▶ _What to produce_
From the entries below, return exactly the lines beginning at the one that contains "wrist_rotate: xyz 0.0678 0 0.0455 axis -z" and ending at the one that contains "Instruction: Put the", both of them included, and only those lines.
*** Given entries ***
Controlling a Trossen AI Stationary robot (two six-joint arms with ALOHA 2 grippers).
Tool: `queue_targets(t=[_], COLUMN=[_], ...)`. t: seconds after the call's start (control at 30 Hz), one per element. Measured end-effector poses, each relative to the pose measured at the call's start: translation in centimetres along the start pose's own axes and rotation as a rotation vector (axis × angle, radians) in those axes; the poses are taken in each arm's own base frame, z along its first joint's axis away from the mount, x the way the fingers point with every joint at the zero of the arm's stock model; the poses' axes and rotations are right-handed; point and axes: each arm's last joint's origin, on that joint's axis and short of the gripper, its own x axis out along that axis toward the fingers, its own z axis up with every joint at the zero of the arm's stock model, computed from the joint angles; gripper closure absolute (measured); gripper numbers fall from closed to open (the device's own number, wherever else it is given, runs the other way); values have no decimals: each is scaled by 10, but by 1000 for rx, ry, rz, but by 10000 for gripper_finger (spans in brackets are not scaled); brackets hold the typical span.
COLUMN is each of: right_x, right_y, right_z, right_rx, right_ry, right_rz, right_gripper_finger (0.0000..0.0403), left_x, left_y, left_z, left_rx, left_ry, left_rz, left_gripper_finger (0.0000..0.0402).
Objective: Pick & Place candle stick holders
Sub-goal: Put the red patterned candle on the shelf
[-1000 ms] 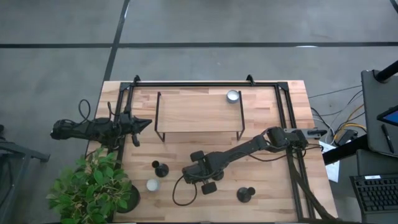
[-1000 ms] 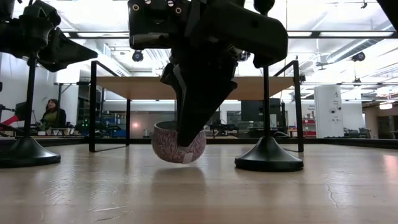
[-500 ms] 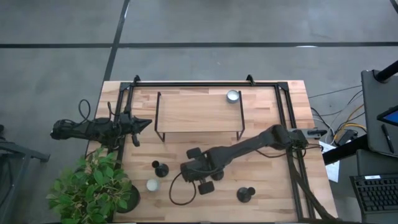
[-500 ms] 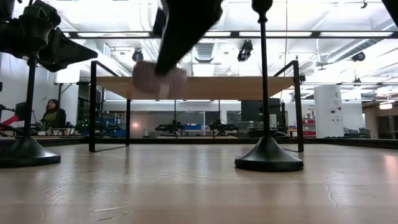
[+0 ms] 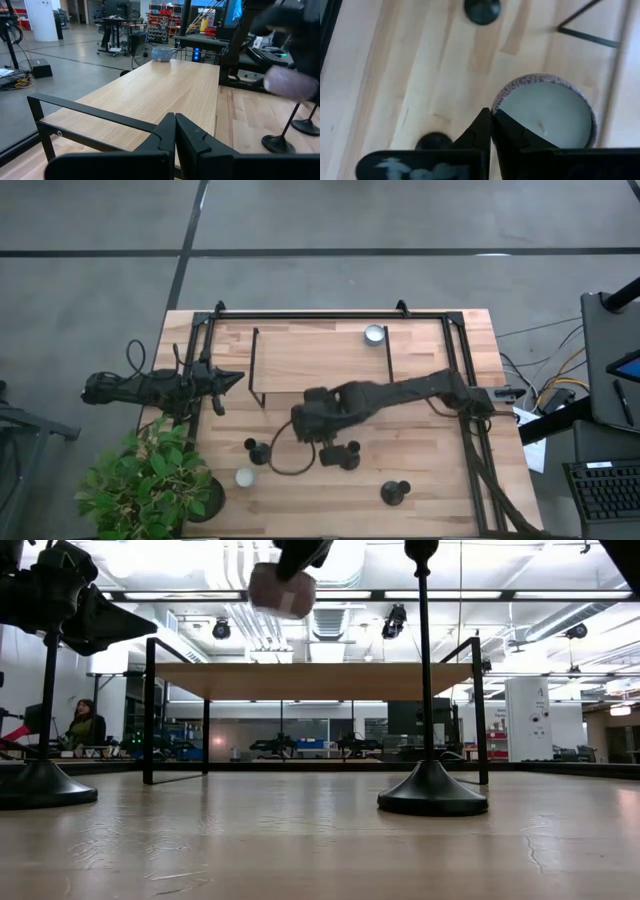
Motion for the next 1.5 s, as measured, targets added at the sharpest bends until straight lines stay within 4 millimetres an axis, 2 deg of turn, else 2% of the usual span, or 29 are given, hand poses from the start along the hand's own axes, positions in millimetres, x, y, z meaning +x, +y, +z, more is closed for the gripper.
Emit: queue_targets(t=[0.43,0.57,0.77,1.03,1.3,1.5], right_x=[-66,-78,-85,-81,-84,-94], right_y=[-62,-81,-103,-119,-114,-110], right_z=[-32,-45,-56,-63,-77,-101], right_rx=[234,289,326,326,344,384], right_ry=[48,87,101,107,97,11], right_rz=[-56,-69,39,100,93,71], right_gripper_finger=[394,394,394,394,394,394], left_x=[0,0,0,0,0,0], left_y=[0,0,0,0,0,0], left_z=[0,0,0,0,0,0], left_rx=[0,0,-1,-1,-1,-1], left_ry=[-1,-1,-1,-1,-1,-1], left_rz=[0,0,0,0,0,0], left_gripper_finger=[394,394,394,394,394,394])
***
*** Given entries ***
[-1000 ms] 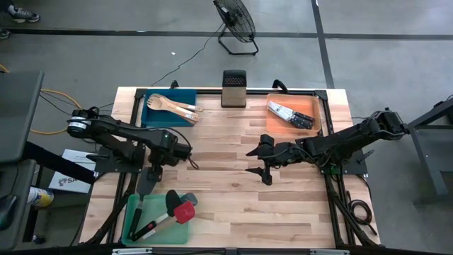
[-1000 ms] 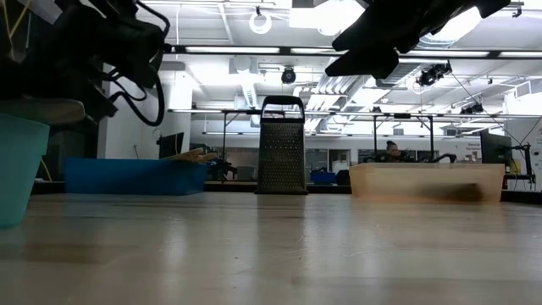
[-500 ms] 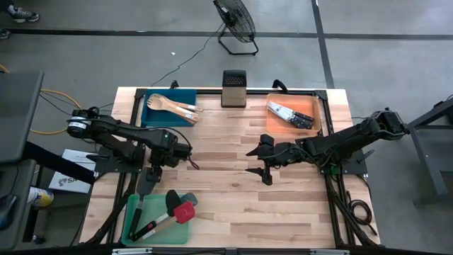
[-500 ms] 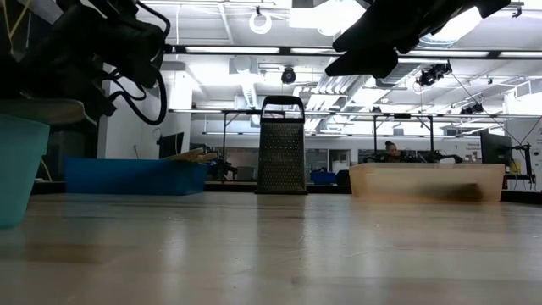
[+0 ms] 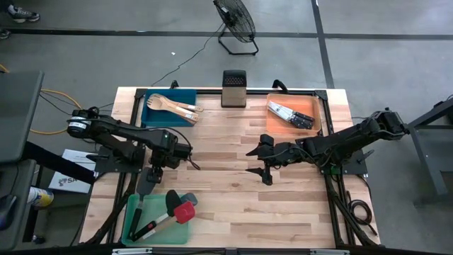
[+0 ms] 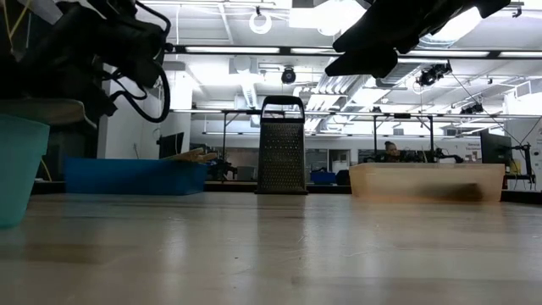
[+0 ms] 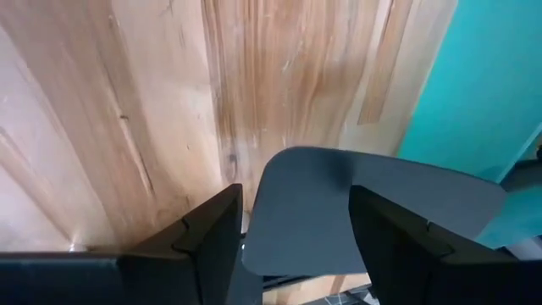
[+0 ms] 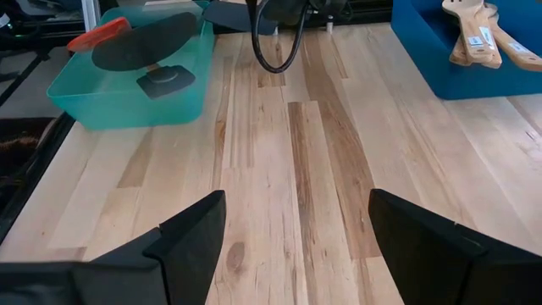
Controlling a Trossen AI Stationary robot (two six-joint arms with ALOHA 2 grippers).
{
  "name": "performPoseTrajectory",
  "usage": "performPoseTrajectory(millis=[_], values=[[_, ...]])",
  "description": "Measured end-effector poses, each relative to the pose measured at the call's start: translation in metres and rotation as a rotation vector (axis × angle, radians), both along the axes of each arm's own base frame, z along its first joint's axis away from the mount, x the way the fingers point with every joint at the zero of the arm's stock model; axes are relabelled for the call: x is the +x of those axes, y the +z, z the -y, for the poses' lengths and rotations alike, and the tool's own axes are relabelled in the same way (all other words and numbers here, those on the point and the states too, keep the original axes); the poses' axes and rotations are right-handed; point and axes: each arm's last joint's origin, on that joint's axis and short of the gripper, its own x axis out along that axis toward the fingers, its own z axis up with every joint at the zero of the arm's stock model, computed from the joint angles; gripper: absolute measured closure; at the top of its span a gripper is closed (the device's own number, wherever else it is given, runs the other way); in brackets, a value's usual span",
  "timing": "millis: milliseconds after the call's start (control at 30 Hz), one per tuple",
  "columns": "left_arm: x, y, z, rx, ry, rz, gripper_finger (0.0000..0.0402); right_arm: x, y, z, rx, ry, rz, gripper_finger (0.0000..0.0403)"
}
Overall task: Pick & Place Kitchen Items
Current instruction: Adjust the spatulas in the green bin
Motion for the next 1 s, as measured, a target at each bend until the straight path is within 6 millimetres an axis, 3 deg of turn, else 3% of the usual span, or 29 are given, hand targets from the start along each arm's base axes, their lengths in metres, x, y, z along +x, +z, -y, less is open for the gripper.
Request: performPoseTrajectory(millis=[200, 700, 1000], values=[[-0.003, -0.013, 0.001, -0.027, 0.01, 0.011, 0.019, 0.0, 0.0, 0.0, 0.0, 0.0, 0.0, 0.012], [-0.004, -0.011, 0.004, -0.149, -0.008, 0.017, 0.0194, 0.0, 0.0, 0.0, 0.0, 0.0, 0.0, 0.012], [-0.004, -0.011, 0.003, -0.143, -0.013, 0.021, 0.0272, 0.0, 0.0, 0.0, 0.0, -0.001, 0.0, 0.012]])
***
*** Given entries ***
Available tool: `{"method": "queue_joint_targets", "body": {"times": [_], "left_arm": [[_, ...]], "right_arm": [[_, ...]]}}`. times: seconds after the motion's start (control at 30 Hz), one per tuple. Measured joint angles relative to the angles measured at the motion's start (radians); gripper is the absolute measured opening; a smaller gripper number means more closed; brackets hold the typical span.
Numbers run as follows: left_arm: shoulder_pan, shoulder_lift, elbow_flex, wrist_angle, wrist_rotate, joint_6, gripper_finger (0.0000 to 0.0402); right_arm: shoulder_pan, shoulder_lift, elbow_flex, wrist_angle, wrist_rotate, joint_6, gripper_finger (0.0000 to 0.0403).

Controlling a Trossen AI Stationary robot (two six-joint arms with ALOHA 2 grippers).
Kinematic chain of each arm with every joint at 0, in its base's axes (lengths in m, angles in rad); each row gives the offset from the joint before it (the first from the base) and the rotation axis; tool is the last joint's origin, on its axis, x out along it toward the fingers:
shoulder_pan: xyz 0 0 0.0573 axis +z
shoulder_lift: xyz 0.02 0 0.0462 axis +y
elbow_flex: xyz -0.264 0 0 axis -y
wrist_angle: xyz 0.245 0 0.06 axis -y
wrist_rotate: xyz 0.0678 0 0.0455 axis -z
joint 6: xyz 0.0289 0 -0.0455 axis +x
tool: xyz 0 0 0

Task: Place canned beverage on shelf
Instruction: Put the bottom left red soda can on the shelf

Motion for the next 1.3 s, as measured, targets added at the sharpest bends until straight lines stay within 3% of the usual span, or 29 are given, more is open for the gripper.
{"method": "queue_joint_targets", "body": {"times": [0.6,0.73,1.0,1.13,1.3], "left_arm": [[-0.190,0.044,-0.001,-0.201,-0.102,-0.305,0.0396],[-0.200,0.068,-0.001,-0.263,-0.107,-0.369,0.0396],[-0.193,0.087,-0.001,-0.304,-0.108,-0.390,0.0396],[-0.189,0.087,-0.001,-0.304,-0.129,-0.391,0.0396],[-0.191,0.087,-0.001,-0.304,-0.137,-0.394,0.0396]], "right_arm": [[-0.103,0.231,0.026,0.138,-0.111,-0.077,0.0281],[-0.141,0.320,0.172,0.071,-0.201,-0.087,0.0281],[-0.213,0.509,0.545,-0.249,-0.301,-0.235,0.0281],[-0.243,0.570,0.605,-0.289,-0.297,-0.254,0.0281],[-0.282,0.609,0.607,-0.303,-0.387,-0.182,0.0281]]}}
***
▶ _Task result_
wrist_rotate: xyz 0.0678 0 0.0455 axis -z
joint 6: xyz 0.0289 0 -0.0455 axis +x
tool: xyz 0 0 0

Task: Place canned beverage on shelf
Instruction: Put the bottom left red soda can on the shelf

For this exercise, nothing further remains to be done.